Cette mesure entre en vigueur ce mercredi 24 août 2022. A compter de cette date, un bailleur ne pourra plus augmenter le loyer d’un logement considéré comme une passoire énergétique. Autrement dit, il faut jeter un œil sur le bail ou l’acte de vente afin de vérifier le diagnostic de performance énergétique (DPE). S’il indique “F” ou “G”, le loyer sera donc bloqué.

Qui est concerné ?

Ce blocage concerne les nouveaux contrats de location, et les contrats en cours, renouvelés ou tacitement reconduits, pour lesquels aucune hausse ne pourra être appliquée“, peut-on lire sur le site de l’administration française, service-public.fr. Outre la problématique environnementale, les dépenses liées à l’énergie ne cessent d’augmenter, en particulier pour les foyers les plus modestes confrontés à la “précarité énergétique.

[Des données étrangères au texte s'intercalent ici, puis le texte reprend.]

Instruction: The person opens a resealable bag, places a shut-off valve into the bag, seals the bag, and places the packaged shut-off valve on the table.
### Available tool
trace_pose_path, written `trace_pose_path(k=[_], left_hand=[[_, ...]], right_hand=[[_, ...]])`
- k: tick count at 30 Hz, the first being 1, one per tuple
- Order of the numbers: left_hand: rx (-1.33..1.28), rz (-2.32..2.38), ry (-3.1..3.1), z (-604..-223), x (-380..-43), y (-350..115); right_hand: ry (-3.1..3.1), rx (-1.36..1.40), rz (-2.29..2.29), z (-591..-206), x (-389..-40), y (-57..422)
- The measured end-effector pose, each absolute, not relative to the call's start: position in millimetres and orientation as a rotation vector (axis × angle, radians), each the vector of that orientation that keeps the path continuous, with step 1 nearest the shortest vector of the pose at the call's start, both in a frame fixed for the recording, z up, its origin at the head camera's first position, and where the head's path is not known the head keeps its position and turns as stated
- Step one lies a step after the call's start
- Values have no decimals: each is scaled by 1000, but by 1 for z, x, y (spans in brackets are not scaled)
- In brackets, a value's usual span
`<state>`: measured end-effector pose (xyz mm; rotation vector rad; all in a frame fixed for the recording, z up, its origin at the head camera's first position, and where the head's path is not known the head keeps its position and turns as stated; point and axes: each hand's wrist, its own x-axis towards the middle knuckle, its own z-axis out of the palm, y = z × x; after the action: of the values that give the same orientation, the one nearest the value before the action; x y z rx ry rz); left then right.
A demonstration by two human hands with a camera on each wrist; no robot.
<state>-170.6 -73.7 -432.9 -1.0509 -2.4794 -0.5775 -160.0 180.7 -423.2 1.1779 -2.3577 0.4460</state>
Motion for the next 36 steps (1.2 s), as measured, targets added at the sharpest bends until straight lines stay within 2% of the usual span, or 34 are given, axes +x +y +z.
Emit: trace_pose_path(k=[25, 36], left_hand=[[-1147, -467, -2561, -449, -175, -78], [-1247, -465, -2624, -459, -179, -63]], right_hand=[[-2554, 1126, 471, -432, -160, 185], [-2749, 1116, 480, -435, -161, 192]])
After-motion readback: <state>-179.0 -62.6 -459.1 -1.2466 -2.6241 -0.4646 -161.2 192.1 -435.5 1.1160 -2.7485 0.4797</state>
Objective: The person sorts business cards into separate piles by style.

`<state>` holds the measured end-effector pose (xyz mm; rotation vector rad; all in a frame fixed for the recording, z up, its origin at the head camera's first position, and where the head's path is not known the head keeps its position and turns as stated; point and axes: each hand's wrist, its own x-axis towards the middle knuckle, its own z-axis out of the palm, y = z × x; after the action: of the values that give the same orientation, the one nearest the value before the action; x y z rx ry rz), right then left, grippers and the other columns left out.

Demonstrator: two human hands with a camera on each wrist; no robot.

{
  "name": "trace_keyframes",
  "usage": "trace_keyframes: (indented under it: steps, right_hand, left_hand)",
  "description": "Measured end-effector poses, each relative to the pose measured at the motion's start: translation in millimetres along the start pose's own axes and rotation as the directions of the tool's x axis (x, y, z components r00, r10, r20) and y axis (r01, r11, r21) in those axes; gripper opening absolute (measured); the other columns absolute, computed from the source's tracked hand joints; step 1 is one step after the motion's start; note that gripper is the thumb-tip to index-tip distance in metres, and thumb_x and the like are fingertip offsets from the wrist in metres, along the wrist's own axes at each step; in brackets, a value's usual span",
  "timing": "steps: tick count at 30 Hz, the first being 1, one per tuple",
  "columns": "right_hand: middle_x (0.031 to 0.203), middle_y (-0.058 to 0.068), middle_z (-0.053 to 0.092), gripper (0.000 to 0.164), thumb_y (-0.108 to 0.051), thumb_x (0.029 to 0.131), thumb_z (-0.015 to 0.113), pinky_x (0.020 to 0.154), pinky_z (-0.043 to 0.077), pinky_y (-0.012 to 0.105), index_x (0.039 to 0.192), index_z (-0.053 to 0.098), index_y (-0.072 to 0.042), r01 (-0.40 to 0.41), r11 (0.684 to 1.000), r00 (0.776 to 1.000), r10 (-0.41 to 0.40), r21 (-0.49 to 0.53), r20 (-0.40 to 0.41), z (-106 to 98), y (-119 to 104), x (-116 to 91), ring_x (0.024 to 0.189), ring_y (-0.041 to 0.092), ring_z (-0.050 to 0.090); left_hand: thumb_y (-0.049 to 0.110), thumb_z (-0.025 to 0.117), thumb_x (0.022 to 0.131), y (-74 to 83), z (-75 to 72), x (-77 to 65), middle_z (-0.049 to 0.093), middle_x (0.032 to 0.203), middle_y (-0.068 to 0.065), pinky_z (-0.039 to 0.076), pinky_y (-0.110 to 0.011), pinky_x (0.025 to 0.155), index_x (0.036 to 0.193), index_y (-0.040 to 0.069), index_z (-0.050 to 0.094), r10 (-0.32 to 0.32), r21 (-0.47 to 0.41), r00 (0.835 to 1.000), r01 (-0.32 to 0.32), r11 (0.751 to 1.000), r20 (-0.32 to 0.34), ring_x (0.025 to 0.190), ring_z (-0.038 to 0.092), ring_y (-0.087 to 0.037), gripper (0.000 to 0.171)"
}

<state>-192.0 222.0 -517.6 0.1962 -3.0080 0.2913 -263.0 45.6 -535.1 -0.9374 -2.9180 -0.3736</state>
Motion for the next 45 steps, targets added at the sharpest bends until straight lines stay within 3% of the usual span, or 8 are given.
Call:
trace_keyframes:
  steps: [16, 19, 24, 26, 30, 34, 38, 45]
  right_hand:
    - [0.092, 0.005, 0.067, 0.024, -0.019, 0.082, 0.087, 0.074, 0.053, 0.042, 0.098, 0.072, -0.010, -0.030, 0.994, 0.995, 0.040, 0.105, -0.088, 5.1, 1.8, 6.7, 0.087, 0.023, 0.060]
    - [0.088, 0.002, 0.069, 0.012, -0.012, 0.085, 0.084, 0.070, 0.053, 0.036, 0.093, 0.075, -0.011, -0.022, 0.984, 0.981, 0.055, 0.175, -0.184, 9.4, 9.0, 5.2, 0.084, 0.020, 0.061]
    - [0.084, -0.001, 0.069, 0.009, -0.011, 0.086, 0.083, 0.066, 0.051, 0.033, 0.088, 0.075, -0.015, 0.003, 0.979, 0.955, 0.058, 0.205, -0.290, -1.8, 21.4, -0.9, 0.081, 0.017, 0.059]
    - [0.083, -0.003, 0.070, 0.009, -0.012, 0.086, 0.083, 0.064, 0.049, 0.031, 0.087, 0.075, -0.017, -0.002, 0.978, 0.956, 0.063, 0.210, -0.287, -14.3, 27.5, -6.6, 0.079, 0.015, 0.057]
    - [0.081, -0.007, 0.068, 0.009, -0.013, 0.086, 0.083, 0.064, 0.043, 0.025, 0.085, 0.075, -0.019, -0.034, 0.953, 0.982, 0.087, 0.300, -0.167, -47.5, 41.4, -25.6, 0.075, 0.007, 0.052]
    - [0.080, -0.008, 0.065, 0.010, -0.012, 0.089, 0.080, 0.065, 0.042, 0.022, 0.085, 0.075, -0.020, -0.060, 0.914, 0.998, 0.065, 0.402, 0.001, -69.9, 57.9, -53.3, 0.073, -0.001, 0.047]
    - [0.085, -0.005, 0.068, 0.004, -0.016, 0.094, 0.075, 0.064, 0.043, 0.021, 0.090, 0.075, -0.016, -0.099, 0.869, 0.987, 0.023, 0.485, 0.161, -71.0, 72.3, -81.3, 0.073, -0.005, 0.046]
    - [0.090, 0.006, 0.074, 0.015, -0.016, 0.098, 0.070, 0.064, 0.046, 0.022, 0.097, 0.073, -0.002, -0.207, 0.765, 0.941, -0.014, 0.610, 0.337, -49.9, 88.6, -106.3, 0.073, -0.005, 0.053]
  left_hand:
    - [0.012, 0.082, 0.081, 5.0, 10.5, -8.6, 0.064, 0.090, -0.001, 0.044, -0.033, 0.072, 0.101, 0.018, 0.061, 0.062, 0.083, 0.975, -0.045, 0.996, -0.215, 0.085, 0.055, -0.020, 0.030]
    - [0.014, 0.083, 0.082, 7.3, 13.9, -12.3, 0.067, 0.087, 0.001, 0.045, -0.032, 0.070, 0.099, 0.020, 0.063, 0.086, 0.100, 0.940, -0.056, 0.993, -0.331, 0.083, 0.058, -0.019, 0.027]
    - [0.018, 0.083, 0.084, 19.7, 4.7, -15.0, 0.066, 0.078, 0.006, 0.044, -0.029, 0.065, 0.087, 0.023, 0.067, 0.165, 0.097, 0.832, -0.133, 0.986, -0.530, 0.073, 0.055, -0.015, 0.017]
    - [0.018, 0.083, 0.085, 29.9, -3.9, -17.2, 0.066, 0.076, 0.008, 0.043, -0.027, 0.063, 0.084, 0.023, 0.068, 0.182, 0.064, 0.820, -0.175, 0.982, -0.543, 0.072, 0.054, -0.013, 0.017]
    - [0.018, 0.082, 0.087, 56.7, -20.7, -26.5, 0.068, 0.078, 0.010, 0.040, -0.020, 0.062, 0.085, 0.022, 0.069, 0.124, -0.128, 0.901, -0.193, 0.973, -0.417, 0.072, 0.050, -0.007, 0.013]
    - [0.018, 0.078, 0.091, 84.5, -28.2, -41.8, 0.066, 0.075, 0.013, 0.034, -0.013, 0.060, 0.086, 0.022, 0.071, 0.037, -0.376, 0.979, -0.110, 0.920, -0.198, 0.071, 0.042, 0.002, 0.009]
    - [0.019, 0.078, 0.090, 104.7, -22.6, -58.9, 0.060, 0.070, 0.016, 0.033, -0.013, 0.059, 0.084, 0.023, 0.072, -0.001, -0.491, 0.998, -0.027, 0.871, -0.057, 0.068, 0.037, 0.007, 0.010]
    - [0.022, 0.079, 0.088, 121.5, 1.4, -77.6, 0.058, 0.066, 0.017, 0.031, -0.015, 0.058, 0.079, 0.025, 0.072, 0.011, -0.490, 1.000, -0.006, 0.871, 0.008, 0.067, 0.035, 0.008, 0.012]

D’ici à janvier 2023, plus de 900 000 logements dépassant une consommation de 450 kWh par mètre carré en un an seront interdits à la location, suivi par tous les logements avec un DPE portant la note G en 2025. En 2028, ils seront suivis par les logements classés en F, puis en 2030 par ceux notés E.

Il faudra donc, pour les propriétaires, mettre en œuvre des rénovations énergétiques s’ils souhaitent continuer à louer leurs biens. Pour les aider, des subventions et des aides sont d’ores et déjà mises à disposition par le gouvernement. On peut citer notamment “Ma Prime Rénov'” ou l’éco-prêt à taux zéro qui reste en vigueur jusqu’au 31 décembre 2023.

Combien de logements touchés ?

Selon l’Observatoire national de la rénovation énergétique (ONRE), 17% des résidences principales françaises, ce qui représente environ 5,2 millions de logements, sont considérées comme des “passoires énergétiques”. À ces résidences principales s’ajoutent 1,2 millions de résidences secondaires ainsi que 800 000 logements vacants. 

Selon l’Observatoire, on peut remarquer que plus d’un tiers de ces passoires énergétiques sont de petits logements dont la superficie est inférieure à 30m², et qui sont situés le plus souvent dans l’agglomération parisienne ou en zone rurale.